The concrete work activities defined for this role in the DCWF v5.1 spreadsheet. Core tasks are required for the role; additional tasks are associated but not mandatory.

• T1104 additional Examine network topologies to understand data flows through the network.
• T1109 additional Validate intrusion detection system (IDS) alerts against network traffic using packet analysis tools.
• T1153A additional Install, update, and troubleshoot systems/servers.
• T2062 additional Assist in the construction of signatures which can be implemented on cyber defense network tools in response to new or observed threats within the NE or enclave.

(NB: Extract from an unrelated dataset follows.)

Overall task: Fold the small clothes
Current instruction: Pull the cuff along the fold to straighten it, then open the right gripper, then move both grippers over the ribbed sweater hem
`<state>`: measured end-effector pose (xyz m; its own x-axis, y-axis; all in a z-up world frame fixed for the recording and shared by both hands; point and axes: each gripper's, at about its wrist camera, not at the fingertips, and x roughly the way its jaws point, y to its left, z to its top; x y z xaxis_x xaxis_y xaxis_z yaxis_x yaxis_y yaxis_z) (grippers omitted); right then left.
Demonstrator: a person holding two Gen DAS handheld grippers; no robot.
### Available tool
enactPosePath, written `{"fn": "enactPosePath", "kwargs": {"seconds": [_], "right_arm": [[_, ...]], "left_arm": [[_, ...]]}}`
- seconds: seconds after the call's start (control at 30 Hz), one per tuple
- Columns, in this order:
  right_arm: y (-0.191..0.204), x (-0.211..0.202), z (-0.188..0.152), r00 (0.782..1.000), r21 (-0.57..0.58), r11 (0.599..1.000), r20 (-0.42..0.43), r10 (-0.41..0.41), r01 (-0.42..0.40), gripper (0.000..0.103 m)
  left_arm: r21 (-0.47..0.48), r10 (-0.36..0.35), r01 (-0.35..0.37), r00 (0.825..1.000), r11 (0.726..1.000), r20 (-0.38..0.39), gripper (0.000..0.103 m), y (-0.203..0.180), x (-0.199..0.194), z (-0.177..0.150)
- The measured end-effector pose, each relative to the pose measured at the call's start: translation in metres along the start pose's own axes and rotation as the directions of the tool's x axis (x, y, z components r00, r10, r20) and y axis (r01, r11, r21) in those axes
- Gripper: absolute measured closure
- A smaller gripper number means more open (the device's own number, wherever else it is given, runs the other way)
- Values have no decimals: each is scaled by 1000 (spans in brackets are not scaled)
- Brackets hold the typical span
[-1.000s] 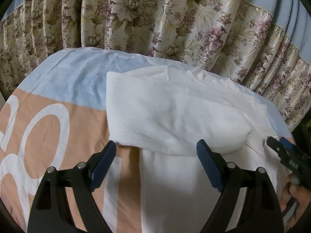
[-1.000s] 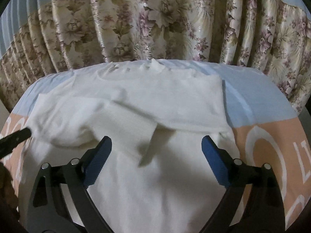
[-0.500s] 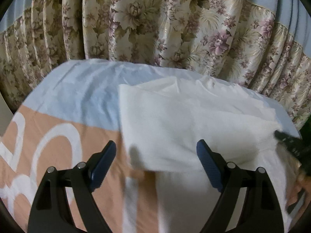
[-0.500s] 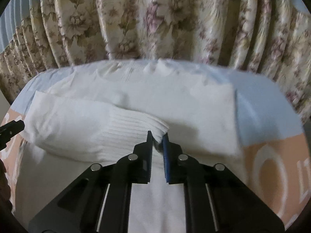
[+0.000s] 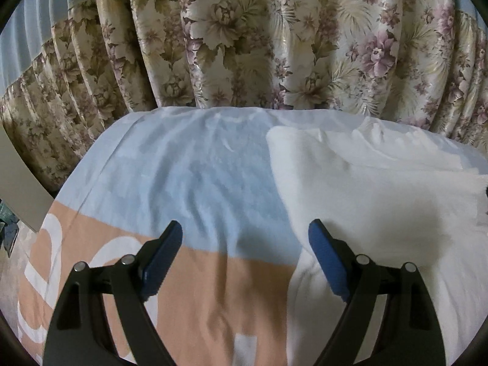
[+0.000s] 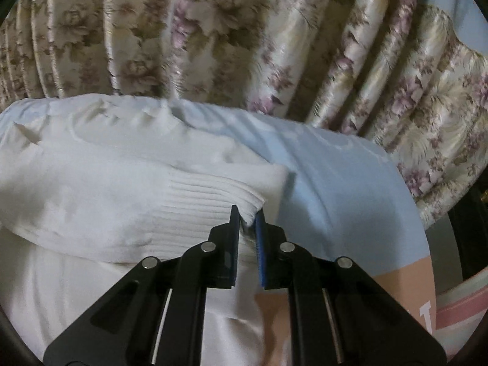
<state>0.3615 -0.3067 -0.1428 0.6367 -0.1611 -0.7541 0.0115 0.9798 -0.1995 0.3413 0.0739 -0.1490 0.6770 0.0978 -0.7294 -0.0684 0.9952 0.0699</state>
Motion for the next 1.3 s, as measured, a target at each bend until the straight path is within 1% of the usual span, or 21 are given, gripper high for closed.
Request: {"fn": "enactPosePath", "kwargs": {"seconds": [0.1,0.13,0.17,0.2,0.23,0.4,0.53,0.6,0.63,0.67,0.83,0.9,1.1,1.2,1.3], "right_arm": [[-5,10,-10,999,5,1000,-46,-10,11,90],[-8,12,-13,999,6,1000,-50,-21,21,90],[-10,14,-16,998,12,1000,-49,-28,29,84],[-12,14,-18,998,18,999,-47,-35,36,75],[-15,14,-20,998,27,999,-43,-36,37,73],[-17,11,-22,999,24,999,-45,-27,28,71],[-22,4,-23,999,63,998,-37,-9,11,67],[-22,-5,-26,1000,74,997,-23,3,-2,58],[-23,-10,-29,1000,76,997,-15,14,-13,56],[-23,-16,-32,1000,78,997,-6,25,-25,49],[-29,-58,-55,997,97,993,46,68,-72,44],[-31,-74,-66,995,108,991,66,73,-79,40],[-30,-118,-105,990,129,985,100,103,-116,37],[-29,-139,-127,987,141,981,111,116,-131,36],[-24,-157,-149,985,128,982,121,122,-137,35]], "left_arm": [[36,40,-39,999,999,-31,18,-7,13,3],[59,69,-66,997,996,-40,18,-9,18,3],[66,81,-78,996,995,-41,17,-9,20,3],[73,98,-95,994,993,-42,17,-9,22,2],[76,106,-102,993,992,-47,17,-8,24,1],[80,96,-92,994,993,-44,17,-1,25,-7],[109,97,-91,994,990,-44,17,5,23,-17],[122,94,-89,995,989,-34,17,7,19,-22],[125,83,-79,996,989,-29,17,9,15,-25],[124,71,-68,997,990,-20,17,10,10,-27],[108,14,-17,1000,994,28,17,20,-24,-36],[105,6,-10,999,994,43,17,22,-38,-41],[48,-32,28,997,998,75,17,26,-87,-70],[16,-47,46,995,999,83,17,27,-113,-90],[-14,-56,57,994,998,91,17,28,-141,-114]]}}
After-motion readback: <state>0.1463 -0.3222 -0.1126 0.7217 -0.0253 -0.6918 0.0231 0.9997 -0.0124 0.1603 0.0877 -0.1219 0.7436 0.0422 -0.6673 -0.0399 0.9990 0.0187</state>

• T2102 additional Conduct analysis of physical and logical digital technologies (e.g., wireless, SCADA, telecom) to identify potential avenues of access.

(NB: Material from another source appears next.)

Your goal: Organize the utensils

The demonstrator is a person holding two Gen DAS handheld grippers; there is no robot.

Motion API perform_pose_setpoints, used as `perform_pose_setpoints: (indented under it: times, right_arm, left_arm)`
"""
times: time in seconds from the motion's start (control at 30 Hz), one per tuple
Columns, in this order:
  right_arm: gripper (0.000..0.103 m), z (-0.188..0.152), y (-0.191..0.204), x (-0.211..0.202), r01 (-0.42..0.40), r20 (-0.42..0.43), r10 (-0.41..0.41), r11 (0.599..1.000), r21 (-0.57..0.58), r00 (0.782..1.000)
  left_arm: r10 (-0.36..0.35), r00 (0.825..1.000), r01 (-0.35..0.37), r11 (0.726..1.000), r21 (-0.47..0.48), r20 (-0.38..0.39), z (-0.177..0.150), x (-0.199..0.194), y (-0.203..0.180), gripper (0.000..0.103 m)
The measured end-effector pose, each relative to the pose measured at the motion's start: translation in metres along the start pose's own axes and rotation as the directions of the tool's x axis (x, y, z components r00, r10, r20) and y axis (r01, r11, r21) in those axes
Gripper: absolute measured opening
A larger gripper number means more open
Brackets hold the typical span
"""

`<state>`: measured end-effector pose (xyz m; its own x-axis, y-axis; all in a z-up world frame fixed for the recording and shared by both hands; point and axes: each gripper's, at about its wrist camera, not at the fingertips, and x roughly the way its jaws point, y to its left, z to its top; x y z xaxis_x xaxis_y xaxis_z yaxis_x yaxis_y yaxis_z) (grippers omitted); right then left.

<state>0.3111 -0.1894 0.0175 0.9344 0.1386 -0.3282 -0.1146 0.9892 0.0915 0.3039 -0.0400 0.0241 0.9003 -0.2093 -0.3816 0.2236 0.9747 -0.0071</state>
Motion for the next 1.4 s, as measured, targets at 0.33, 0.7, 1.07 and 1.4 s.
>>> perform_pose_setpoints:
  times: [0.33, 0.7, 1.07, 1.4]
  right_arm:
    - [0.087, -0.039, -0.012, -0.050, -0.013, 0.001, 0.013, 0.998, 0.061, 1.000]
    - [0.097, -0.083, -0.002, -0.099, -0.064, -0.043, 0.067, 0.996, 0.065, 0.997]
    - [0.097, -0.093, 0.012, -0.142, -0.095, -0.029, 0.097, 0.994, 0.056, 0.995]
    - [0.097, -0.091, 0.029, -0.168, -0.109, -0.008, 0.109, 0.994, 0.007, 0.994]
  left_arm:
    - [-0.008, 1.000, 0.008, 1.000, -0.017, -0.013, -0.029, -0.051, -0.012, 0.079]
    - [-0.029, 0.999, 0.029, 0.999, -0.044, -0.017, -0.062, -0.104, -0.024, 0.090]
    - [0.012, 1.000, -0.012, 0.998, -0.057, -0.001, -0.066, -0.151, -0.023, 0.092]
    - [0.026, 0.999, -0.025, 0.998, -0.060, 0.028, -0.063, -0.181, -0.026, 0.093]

• T2119 additional Conduct network scouting and vulnerability analyses of systems within a network.
• T2232 additional Determine course of action for addressing changes to objectives, guidance, and operational environment.
• T2379B additional Identify threats to Blue Force vulnerabilities.

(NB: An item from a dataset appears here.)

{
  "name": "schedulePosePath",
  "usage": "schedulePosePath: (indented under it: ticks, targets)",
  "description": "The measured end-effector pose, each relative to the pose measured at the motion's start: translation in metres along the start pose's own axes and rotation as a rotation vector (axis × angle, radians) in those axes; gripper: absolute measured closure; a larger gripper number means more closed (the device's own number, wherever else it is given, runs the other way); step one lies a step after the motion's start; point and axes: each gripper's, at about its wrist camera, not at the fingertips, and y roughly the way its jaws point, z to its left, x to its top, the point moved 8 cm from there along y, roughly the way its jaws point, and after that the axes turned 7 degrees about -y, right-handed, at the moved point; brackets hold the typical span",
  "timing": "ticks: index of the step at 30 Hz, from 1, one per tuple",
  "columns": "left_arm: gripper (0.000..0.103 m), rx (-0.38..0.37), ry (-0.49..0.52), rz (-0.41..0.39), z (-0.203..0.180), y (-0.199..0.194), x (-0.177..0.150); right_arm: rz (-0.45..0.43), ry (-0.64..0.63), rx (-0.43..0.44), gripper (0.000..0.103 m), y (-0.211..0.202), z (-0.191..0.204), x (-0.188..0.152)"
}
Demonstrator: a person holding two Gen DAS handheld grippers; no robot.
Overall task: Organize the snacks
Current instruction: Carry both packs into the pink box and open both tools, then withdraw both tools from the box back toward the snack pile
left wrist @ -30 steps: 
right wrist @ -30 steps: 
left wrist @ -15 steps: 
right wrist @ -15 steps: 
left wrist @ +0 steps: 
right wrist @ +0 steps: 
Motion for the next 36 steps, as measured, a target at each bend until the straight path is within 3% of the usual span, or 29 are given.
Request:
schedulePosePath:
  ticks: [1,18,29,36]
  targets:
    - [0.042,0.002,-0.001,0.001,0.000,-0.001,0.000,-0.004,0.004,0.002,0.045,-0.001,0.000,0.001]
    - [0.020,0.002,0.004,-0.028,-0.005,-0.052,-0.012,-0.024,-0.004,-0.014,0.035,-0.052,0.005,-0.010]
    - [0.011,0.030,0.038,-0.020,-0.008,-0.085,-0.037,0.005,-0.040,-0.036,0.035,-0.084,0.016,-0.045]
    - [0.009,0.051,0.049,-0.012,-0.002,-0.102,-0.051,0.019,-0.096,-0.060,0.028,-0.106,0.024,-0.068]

• T2477 additional Identify potential points of strength and vulnerability within a network.
• T2611 additional Notify designated managers, cyber incident responders, and cybersecurity service provider team members of suspected cyber incidents and articulate the event's history, status, and potential impact for further action in accordance with the organization's cyber incident response plan.
• T433 additional Characterize and analyze network traffic to identify anomalous activity and potential threats to network resources.
• T434A additional Check system hardware availability, functionality, integrity, and efficiency.
• T452 additional Conduct functional and connectivity testing to ensure continuing operability.
• T456A additional Conduct periodic system maintenance including cleaning (both physically and electronically), disk checks, routine reboots, data dumps, and testing.
• T461 additional Confer with systems analysts, engineers, programmers, and others to design application and to obtain information on project limitations and capabilities, performance requirements, and interfaces.
• T462 additional Configure and optimize network hubs, routers, and switches (e.g., higher-level protocols, tunneling).
• T467 additional Consult with engineering staff to evaluate interface between hardware and software.
• T499 additional Design group policies and access control lists to ensure compatibility with organizational standards, business rules, and needs.
• T518 additional Develop and document systems administration standard operating procedures.
• T518A additional Comply with organization systems administration standard operating procedures.
• T602 additional Evaluate factors such as reporting formats required, cost constraints, and need for security restrictions to determine hardware configuration.
• T667 additional Install or replace network hubs, routers, and switches.
• T683 additional Maintain baseline system security according to organizational policies.
• T695 additional Manage accounts, network rights, and access to systems and equipment.
• T701A additional Manage system/server resources including performance, capacity, availability, serviceability, and recoverability.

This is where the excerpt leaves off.